While the swap program can ease borrowing costs and push out repayment horizons, it does little to address the underlying debt build-up. That could pose a continuing challenge should fiscal revenues remain under pressure thanks to a slowing economy and less robust real-estate market.

"If the situation really deteriorates, I think it is possible that the central government will choose to absorb a majority of this debt - but right now we are not in such a stressed environment," said Charlene Chu, a partner at Autonomous Research Asia Ltd in Hong Kong who previously worked at Fitch Ratings Ltd. "The central government needs to instill a new mentality toward governance among local officials, and bailing out bad behavior goes against this, and against the thrust of the anti-corruption campaign."

It was the national leaders who first encouraged what became a record credit expansion in China, during the depths of the 2008 financial crisis. Then-Premier Wen Jiabao's cabinet on Nov. 9 announced a 4 trillion yuan stimulus program - US$586 billion at the time. Five days later, national authorities specified that they'd only be providing just over a quarter of that sum, with the rest to come from elsewhere.

Cities and provinces, limited from selling municipal bonds by law, rushed to set up off-balance sheet vehicles to raise funds from banks and tap other sources of funds, in the shadow banking system.

In the end, they took on far more debt than first envisioned. Local government obligations may have reached 25 trillion yuan (US$4 trillion), according to estimates from Mizuho Securities Asia Ltd. That compares with a 17.9 trillion yuan estimate for June 2013 from the National Audit Office.

For now, officials in Beijing are hoping they can steer a path that improves transparency around local authority borrowing without running the risk of a credit crunch, said Peng Wensheng, global chief economist at Citic Securities Co.

"The central government is trying to strike a balance between a full backstop and a chaotic and disorderly adjustment," Mr Peng said in Hong Kong. "This is trial and error."

On a separate track, China's regulators are opening up access to its capital markets, and seeking reserve-currency status for the yuan. But the size of China's bond market is smaller than many advanced and emerging economies due to the central government's relatively low borrowing.
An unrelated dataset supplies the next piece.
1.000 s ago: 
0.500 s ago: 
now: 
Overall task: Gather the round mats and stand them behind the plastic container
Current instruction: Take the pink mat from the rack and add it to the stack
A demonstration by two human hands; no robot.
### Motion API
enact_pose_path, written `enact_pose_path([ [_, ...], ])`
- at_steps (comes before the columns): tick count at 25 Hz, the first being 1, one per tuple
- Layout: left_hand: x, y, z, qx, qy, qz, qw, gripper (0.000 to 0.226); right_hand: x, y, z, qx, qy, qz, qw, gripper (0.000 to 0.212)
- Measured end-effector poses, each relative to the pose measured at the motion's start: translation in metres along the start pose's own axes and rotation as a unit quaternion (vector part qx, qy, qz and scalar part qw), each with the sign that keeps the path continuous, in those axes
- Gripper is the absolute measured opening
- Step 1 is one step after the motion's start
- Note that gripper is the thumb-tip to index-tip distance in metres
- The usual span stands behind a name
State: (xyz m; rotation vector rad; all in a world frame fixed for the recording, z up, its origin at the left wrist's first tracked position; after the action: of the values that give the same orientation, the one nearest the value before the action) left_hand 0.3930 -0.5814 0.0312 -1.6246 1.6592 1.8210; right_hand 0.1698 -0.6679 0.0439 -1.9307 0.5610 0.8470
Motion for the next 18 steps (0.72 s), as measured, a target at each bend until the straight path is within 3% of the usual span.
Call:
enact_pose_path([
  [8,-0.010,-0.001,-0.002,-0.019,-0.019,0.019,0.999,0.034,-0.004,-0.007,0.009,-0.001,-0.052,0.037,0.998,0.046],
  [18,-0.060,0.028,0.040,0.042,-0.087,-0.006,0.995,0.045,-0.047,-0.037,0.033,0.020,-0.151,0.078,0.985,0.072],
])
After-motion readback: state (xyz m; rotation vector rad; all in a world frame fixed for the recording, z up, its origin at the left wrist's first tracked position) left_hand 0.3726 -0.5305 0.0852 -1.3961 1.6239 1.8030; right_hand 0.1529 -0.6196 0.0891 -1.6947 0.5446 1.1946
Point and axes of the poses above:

Central government debt is around 43 percent of gross domestic product, according to the International Monetary Fund.

"The limited size of China's bond market has constrained the international use," of the yuan, analysts at China International Capital Corp wrote in a note. "Financial deepening is a necessary step to provide enough instruments for domestic and foreign investors."

By some estimates, almost US$1 trillion of global reserves could shuffle into Chinese assets in coming years if the IMF green lights the yuan as an official reserve currency this year.

"Right now, a lot of people are interested in holding RMB, but in what?," said Wang Tao, chief China economist at UBS Group AG in Hong Kong, referring to the renminbi, another term for China's currency. "A lot of people are scratching their heads." The size of the market for China's central government bonds pales in comparison with that for US Treasuries. Around US$6.8 trillion of U.S. debt is due to mature through 2020, compared with the equivalent of US$793 billion in China, according to data compiled by Bloomberg.

"That's a direction that China will move, but it will take some time to reach that," Justin Lin Yifu, a former chief economist at the World Bank, says of creating a deeper central government bond market.